Batch Processing API

Batch Processing API is only available for enterprise users. If you don't have an enterprise account, and would like to try it out, contact us for a custom offer.

Batch Processing API (or shortly "batch API") enables you to request data for large areas and/or longer time periods.

It is an asynchronous REST service. This means that data will not be returned immediately in a request response but will be delivered to your object storage, which needs to be specified in the request (e.g. S3 bucket, see AWS S3 bucket settings below). The processing results will be divided in tiles as described below.

Workflow

The batch processing API comes with the set of REST APIs which support the execution of various workflows. The diagram below shows all possible statuses of a batch processing request (CREATED, ANALYSING, ANALYSIS_DONE, PROCESSING, DONE, FAILED) and user's actions (ANALYSE, START, CANCEL) which trigger transitions among them.

CREATEDPROCESSINGANALYSINGANALYSIS_DONECANCELEDDONEPARTIALFAILED👤START👤ANALYSE👤START👤CANCEL👤CANCEL👤CANCEL

The workflow starts when a user posts a new batch processing request.
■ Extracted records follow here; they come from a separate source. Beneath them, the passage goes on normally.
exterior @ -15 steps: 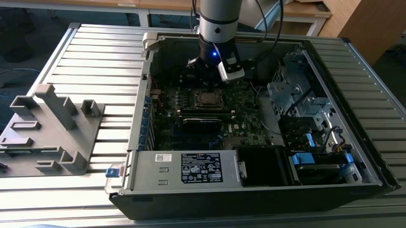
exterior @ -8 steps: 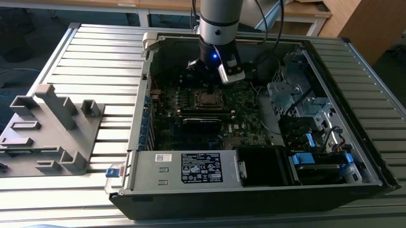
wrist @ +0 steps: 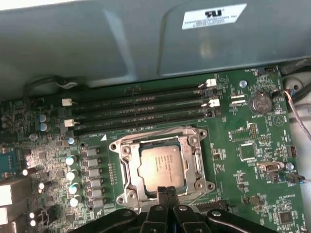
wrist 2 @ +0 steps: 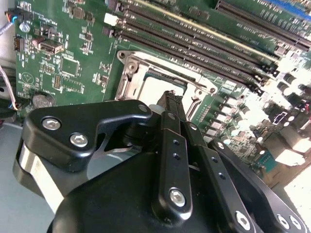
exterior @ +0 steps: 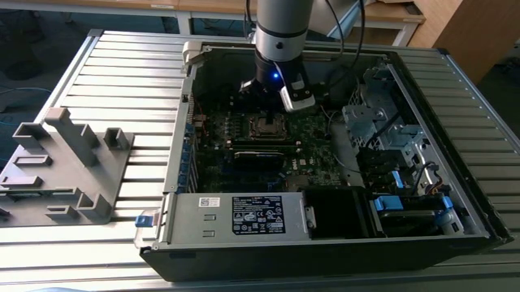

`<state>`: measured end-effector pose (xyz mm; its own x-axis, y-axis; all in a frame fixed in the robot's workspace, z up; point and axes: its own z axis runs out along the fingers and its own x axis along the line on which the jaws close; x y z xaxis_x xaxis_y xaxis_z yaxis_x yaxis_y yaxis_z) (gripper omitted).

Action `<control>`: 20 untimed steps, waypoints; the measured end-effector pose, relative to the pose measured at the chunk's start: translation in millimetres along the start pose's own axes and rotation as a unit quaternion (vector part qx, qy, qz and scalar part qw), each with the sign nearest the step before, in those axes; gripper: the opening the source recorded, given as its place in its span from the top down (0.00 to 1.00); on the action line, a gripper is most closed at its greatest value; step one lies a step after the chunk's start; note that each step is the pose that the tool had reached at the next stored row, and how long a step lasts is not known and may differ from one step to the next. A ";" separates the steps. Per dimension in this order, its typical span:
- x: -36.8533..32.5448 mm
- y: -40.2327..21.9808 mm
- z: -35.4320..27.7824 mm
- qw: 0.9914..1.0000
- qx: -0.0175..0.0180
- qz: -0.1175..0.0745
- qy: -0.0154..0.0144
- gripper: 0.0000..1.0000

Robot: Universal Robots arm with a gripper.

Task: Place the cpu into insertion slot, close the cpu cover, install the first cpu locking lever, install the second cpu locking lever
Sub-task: 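Install the second cpu locking lever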

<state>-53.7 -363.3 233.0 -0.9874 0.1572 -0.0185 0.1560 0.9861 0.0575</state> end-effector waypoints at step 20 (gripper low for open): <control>-4.1 -14.8 -0.8 1.000 0.005 -0.001 -0.001 0.89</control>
<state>-52.0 -378.6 233.0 -0.9876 0.1558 -0.0201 0.1548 0.9868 0.0473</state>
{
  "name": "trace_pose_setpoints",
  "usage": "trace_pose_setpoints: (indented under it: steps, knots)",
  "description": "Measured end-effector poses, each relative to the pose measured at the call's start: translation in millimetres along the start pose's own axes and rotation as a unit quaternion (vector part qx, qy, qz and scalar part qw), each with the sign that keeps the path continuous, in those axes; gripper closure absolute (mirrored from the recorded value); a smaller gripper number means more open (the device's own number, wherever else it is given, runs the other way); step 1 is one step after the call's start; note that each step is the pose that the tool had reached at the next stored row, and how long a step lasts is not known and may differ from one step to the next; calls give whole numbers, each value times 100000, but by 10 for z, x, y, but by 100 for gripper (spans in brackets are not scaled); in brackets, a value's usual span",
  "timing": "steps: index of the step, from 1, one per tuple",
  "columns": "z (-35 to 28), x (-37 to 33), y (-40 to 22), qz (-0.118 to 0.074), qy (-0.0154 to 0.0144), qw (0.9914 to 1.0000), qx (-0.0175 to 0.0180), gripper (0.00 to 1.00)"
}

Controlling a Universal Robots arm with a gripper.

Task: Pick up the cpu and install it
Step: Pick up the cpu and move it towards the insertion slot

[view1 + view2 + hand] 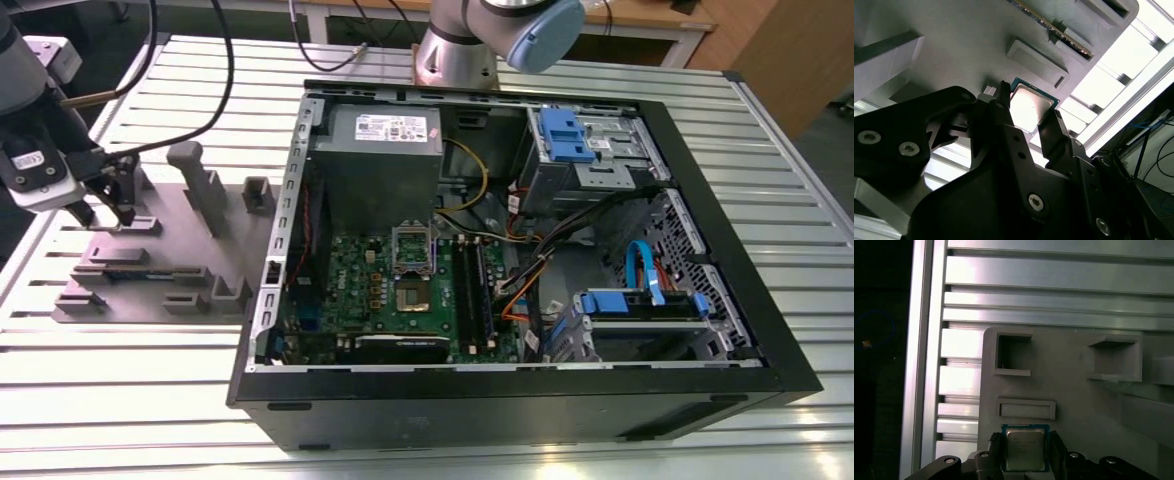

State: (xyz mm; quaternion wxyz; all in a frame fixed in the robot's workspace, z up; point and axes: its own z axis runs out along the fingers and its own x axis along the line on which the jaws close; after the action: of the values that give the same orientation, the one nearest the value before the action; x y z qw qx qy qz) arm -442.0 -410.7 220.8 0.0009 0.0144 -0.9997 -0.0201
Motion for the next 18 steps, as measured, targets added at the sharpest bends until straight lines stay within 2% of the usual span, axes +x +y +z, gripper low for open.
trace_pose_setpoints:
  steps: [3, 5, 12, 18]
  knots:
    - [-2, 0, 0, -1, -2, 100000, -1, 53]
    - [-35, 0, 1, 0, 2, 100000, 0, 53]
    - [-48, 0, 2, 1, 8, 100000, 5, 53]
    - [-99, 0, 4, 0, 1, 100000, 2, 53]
In this step the system:

  • creates new batch processing request with status CREATED,
  • validates the user's inputs, and
  • returns an estimated number of output tiles that will be processed.

User can then decide to either request an additional analysis of the request, start the processing or cancel the request. When additional analysis is requested:

  • the status of the request changes to ANALYSING,
  • the evalscript is validated,
  • a list of required tiles is created, and
  • the request's cost is estimated, i.e. the estimated number of processing units (PU) needed for the requested processing. Note that in case of ORBIT or TILE mosaicking the cost estimate can be significantly inaccurate, as described below.
  • After the analysis is finished the status of the request changes to ANALYSIS_DONE.

If the user chooses to directly start processing, the system still executes the analysis but when the analysis is done it automatically starts with processing. This is not explicitly shown in the diagram in order to keep it simple.

The user can now request a list of tiles for their request, start the processing, or cancel the request. When the user starts the processing:

  • the estimated number of PU is reserved,
  • the status of the request changes to PROCESSING (this may take a while),
  • the processing starts.

When the processing finishes, the status of the request changes to:

  • FAILED when all tiles failed processing,
  • PARTIAL when some tiles were processed and some failed,
  • DONE when all tiles were processed.

Although the process has built-in fault tolerance, occasionally, tile processing may fail. Re-processing of such FAILED tiles is possible by requesting per-tile reprocessing and starting the processing of that request again.

Canceling the request

User may cancel the request at any time. However:

  • if the status is ANALYSING, the analysis will complete,
  • if the status is PROCESSING, all tiles that have been processed or are being processed at that moment are charged for. The remaining PUs are returned to the user.

Automatic deletion of stale data

Stale requests will be deleted after some time. Specifically, the following requests will be deleted:

  • failed requests (request status FAILED),
  • requests that were created but never started (request statuses CREATED, ANALYSIS_DONE),
  • successful requests (request statuses DONE and PARTIAL) for which it was not requested to add the results to your collections. Note that only such requests themselves will be deleted, while the requests' result (created imagery) will remain under your control in your S3 bucket.

Cost estimate

The cost estimate, provided in the analysis stage, is based on the rules for calculating processing units. It takes the number of output pixels, the number of input bands, and the output format into account. However, for mosaicking ORBIT or TILE the number of data samples (i.e. the no. of observations available in the requested time range) can not be calculated accurately during the analysis. Our cost estimate is thus based on the assumption that one data sample is available every three days within the requested time range. For example, we assume 10 available data samples between 1.1.2021 and 31.1.2021. If you request batch processing of more/fewer data samples, the actual cost will be proportionally higher/lower.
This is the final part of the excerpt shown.